Background: Metastatic epidermal growth factor receptor-mutated (EGFR)+ non-small-cell lung cancer (NSCLC) can present de novo or following previous nonmetastatic disease ("secondary"). Potential differences between these two patient subsets are unclear at present. Methods: We retrospectively analyzed characteristics of tyrosine kinase inhibitor (TKI)-treated patients with de novo vs. secondary metastatic EGFR+ NSCLC until December 2019 (n=401). Results: De novo metastatic disease was 4x more frequent than secondary (n=83/401), but no significant differences were noted regarding age (median 66 vs. 70 years), sex (65% vs. 65% females), smoking history (67% vs. 62% never/light-smokers), and histology (both greater than 95% adenocarcinoma). Patients with secondary metastatic disease showed a better ECOG performance status (PS 0-1 67%-32% vs. 46% 52%, p=0.003), fewer metastatic sites (mean 1.3 vs. 2.0, p less than 0.001), and less frequent brain involvement (16% vs. 28%, p=0.022) at the time of stage IV diagnosis. Progression-free survival (PFS) under TKI (median 17 for secondary vs. 12 months for de novo, p=0.26) and overall survival (OS, 29 vs. 25 months, respectively, p=0.47) were comparable. EGFR alterations (55% vs. 60% exon 19 deletions), TP53 mutation rate at baseline (47% vs. 43%, n=262), and T790M positivity at the time of TKI failure (51% vs. 56%, n=193) were also similar.
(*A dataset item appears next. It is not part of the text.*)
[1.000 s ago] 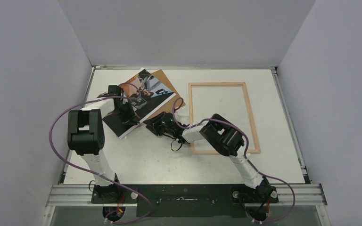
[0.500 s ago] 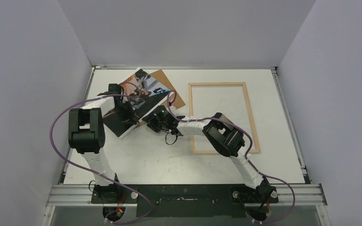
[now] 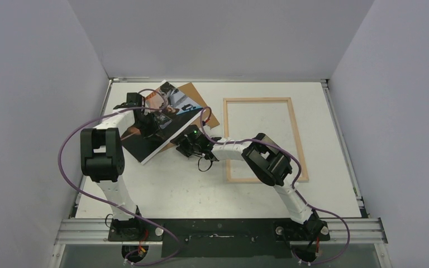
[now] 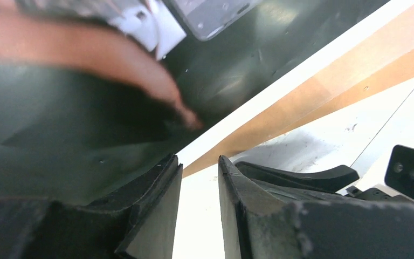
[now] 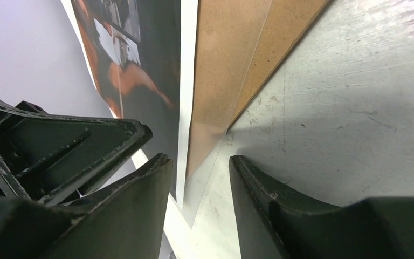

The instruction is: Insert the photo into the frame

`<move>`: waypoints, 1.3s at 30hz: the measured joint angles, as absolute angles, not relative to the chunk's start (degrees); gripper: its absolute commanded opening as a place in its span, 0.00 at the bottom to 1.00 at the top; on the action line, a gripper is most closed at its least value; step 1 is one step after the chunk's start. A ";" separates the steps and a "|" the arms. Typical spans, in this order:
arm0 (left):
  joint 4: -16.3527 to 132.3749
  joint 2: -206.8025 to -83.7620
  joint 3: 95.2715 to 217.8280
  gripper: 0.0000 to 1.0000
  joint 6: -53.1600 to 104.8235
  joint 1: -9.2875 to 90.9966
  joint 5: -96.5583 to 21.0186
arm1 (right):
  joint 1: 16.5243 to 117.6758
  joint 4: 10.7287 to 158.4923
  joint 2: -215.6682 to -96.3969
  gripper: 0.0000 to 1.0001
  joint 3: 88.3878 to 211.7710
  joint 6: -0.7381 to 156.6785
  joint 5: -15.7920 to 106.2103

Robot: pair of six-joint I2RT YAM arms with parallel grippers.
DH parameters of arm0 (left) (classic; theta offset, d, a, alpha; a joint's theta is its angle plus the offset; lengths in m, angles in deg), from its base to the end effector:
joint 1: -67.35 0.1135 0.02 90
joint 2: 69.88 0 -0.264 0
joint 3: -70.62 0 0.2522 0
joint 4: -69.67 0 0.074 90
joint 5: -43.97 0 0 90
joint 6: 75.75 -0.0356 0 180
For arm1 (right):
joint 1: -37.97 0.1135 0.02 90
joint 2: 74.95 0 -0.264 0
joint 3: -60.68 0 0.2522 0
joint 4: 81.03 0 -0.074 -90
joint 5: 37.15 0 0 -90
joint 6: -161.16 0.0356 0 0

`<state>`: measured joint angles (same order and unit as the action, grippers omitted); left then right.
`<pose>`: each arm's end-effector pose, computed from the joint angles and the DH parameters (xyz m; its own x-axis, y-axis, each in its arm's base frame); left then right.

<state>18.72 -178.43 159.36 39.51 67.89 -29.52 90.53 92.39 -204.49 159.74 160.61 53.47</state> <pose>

OS according to differing characteristics, e.g. presence or absence of brain metastases (19-20 or 30-31 months, respectively, p=0.001), and ECOG PS 0 or 1 or 2 (32-34 or 20-23 or 5-7 months, respectively, p less than 0.001), were almost identical for de novo and secondary metastatic disease. Conclusions: Despite the survival advantage reported in the pre-TKI era for relapsed NSCLC, molecular features and outcome of TKI-treated metastatic EGFR+ tumors are currently independent of preceding nonmetastatic disease. This simplifies design of outcome studies and can assist prognostic considerations in everyday management of patients with secondary metastatic EGFR+ tumors.